In the spirit of mentoring my misguided character, Angie pointed out that in some regions, the models are reliable when it comes to predicting the relative (as opposed to absolute) forced changes in precipitation. The direction of change, the broad pattern, the shift in intensity—those signals can sometimes be physically interpretable. But she emphasized that on the time horizons most people care about, especially anything shorter than several decades, the forced signal is usually tiny compared with the noise. Year-to-year swings in precipitation are so large, and the internal variability so strong, that the long-term change a model is trying to convey is often buried beneath it. “It’s not that the models are useless,” she said, “it’s that the forced change is small, and the variability is huge.”

Now here’s the part that she would normally mentor and coach a student to discover on their own, but since we’re talking hypotheticals here, we decided to let you in on the secret: if you’re able to work out how the physics of the system will shift the distribution of the processes responsible for producing precipitation, you could, in principle, do a much better job at estimating the tails.
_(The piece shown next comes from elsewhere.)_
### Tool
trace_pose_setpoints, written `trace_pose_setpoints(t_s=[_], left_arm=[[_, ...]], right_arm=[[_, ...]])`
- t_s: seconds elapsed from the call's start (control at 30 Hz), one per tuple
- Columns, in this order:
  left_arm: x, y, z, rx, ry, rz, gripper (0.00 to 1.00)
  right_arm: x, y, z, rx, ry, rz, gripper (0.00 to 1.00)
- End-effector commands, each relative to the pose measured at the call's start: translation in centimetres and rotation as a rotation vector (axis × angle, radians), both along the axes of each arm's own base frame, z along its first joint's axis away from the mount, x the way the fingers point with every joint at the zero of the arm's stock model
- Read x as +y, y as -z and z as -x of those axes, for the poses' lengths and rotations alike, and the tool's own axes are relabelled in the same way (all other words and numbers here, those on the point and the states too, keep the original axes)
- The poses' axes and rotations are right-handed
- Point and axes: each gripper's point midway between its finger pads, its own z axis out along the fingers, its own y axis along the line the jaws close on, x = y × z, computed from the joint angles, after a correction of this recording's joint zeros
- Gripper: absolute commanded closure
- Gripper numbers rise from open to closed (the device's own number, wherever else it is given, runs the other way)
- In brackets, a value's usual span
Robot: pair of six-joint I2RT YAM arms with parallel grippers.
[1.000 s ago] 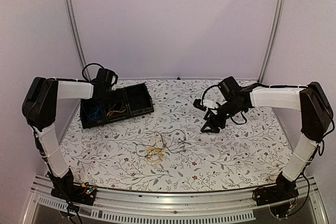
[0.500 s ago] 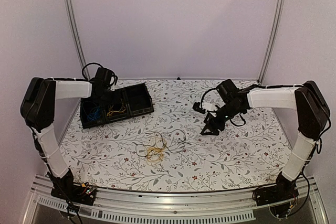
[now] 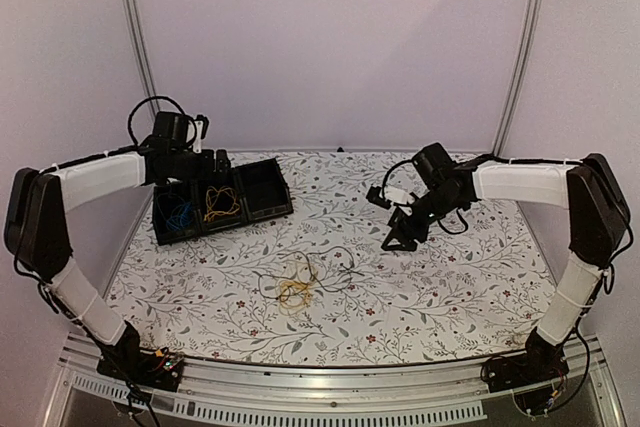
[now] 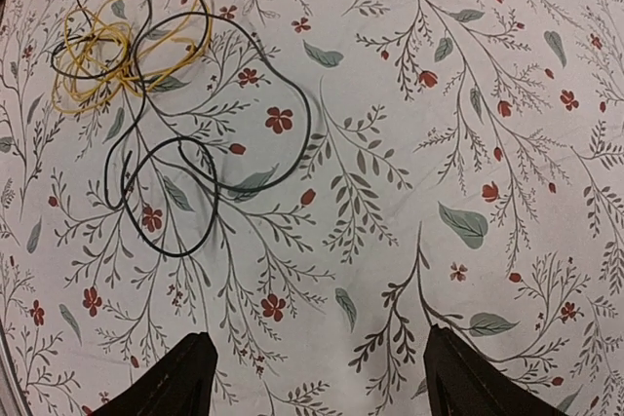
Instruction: Untangle the cables
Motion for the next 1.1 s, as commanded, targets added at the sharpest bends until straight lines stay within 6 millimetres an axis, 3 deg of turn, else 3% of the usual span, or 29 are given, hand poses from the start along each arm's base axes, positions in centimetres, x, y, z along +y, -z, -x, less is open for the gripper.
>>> trace_pose_setpoints(t_s=[0.0, 0.07, 0.1, 0.13, 0.17, 0.23, 0.3, 0.37, 0.4, 0.47, 0.53, 0.63, 0.7, 0.83, 0.93, 1.07], left_arm=[[0.5, -6.6, 0.5, -0.2, 0.031, -0.019, 0.0], [0.8, -8.6, 1.1, -0.264, 0.038, -0.032, 0.0], [0.3, -9.8, 1.6, -0.309, 0.075, -0.023, 0.0], [0.1, -11.0, 2.1, -0.361, 0.09, -0.01, 0.0], [-0.1, -12.2, 2.6, -0.417, 0.105, 0.016, 0.0], [-0.5, -14.6, 4.3, -0.524, 0.145, 0.055, 0.0], [-0.8, -16.0, 5.3, -0.584, 0.164, 0.087, 0.0], [-0.1, -17.1, 5.8, -0.633, 0.123, 0.103, 0.0], [0.7, -17.2, 5.8, -0.647, 0.078, 0.107, 0.0], [4.3, -16.2, 5.1, -0.615, -0.136, 0.115, 0.0], [6.7, -14.5, 4.1, -0.563, -0.286, 0.18, 0.0], [5.4, -13.4, 2.6, -0.501, -0.152, 0.309, 0.0], [4.9, -13.3, 3.0, -0.516, -0.057, 0.476, 0.01], [3.6, -13.5, 5.1, -0.577, 0.15, 0.629, 0.26], [2.6, -12.9, 3.9, -0.485, 0.184, 0.611, 0.3], [2.1, -12.4, 3.9, -0.469, 0.194, 0.646, 0.34]], right_arm=[[1.2, -10.2, -1.8, -0.201, -0.001, -0.122, 0.22], [1.3, -15.0, -2.5, -0.325, 0.018, -0.185, 0.18], [1.1, -17.1, -2.9, -0.388, 0.045, -0.216, 0.06], [1.1, -18.9, -3.8, -0.439, 0.091, -0.265, 0.02], [1.1, -20.2, -3.8, -0.45, 0.118, -0.314, 0.01], [2.5, -20.4, -1.5, -0.338, 0.035, -0.397, 0.01], [4.6, -19.5, -0.2, -0.257, -0.092, -0.402, 0.02], [6.6, -17.9, 0.3, -0.189, -0.152, -0.357, 0.17], [7.8, -15.9, 0.2, -0.161, -0.176, -0.307, 0.24], [9.7, -13.6, -0.1, -0.182, -0.212, -0.212, 0.38], [11.4, -11.2, 0.0, -0.165, -0.248, -0.152, 0.44], [13.4, -7.3, 0.6, -0.133, -0.296, -0.09, 0.47], [14.4, -5.2, 0.6, -0.129, -0.31, -0.058, 0.47], [15.9, -0.7, -0.2, -0.109, -0.318, 0.003, 0.43], [16.6, 1.2, -0.6, -0.094, -0.322, 0.012, 0.43], [17.7, 2.8, -0.2, -0.057, -0.339, -0.009, 0.42]])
In a simple sense, think of it like this: if you have a historical distribution of rainfall that shifts a small amount (say 5%), that shift can translate into a much larger change at the tail. Your 1-in-100-year storm suddenly becomes 1-in-10.

Angie's Secret Recipe: There is no Secret Recipe

Experts like Angie know that there is no one-size-fits-all recipe for doing this. The relevant processes differ by region, by season, by storm type, and by the dynamics that actually deliver moisture to the area in question. The physics that matter for intense Caribbean rainfall are not the same as those driving heavy precipitation in the Pacific Northwest or the Great Plains. And so while the idea of shifting distributions is powerful, Angie emphasized that applying it responsibly requires understanding which physical mechanisms are operating, how they respond to warming, and how their variability interacts with the forced trend. Without that grounding, any attempt to model the tail will be little more than magical thinking dressed up as statistics.

There are many global precipitation datasets and reanalysis products, and each one was created by experts with specific goals, specific assumptions, and specific underlying observations. They are not interchangeable, and they are not neutral. A product optimized for one purpose may be poorly suited for another. For example, one research group might want to develop a longer precipitation record and consequently might need to tolerate coarser spatial resolution to do so, while another group might require ultra high resolution data to validate against satellite observations.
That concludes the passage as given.